REQUIRED ACTION:
Word for word, output every line of the material below, minus pictures.

THE DATA:
○ ○ ○
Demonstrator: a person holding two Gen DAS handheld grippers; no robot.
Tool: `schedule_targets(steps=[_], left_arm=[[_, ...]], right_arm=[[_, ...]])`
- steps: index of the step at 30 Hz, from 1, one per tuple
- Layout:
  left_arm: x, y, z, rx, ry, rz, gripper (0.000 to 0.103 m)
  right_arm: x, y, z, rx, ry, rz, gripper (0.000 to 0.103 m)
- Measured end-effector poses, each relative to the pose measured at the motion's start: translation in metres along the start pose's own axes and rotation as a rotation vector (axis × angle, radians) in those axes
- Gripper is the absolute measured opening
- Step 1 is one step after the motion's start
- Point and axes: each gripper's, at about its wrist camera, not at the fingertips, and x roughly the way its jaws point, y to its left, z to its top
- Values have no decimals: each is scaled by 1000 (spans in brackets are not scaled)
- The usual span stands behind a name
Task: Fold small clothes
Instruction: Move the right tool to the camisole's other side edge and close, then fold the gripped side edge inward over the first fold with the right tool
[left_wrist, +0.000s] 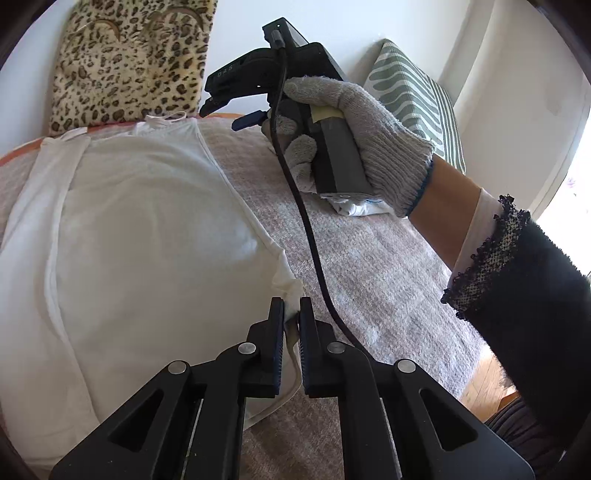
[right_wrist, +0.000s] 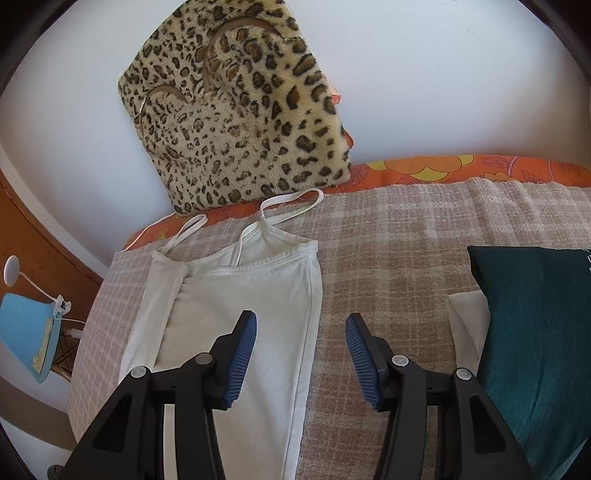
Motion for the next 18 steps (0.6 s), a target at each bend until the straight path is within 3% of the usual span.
schedule_targets(steps=[11, 13, 15, 17, 18], left_arm=[[-8, 4, -2, -35, -44, -22, 5], [-10, 10, -2, -62, -50, -26, 5], [-13, 14, -3, -83, -59, -28, 5], [-17, 16, -4, -90, -70, -21, 5], [-20, 17, -5, -97, -76, -20, 5]], right_arm=[[53, -24, 27, 20, 22, -50, 51], [53, -26, 32, 32, 19, -56, 40], [55, -27, 35, 38, 24, -36, 16], [57, -25, 37, 35, 29, -42, 2], [57, -23, 39, 30, 27, -55, 0]])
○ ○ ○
SOLUTION:
Demonstrator: a person holding two Gen DAS handheld grippers; no robot.
Tool: `schedule_targets(steps=[_], left_arm=[[_, ...]], right_arm=[[_, ...]])`
- steps: index of the step at 30 Hz, from 1, one per tuple
- Layout:
  left_arm: x, y, z, rx, ry, rz, gripper (0.000 to 0.103 m)
  right_arm: x, y, z, rx, ry, rz, gripper (0.000 to 0.103 m)
- Measured end-effector poses, each relative to the pose measured at the motion's start: translation in metres along the start pose's own axes and rotation as a rotation vector (axis × angle, radians) in those axes
- Gripper is the absolute measured opening
- Step 1 is one step after the motion's start
- Point and axes: each gripper's, at about its wrist camera, not at the fingertips, and x roughly the way its jaws point, y to its left, z to its top
- Values have no decimals: each is scaled by 1000 (spans in brackets are not scaled)
- The usual span stands behind a name
Task: Fold small clothes
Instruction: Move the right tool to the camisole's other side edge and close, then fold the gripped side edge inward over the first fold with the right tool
[left_wrist, +0.000s] 
[right_wrist, +0.000s] 
Motion for the next 18 steps (0.6 s), a target at each bend until the straight path is within 3% of the usual span.
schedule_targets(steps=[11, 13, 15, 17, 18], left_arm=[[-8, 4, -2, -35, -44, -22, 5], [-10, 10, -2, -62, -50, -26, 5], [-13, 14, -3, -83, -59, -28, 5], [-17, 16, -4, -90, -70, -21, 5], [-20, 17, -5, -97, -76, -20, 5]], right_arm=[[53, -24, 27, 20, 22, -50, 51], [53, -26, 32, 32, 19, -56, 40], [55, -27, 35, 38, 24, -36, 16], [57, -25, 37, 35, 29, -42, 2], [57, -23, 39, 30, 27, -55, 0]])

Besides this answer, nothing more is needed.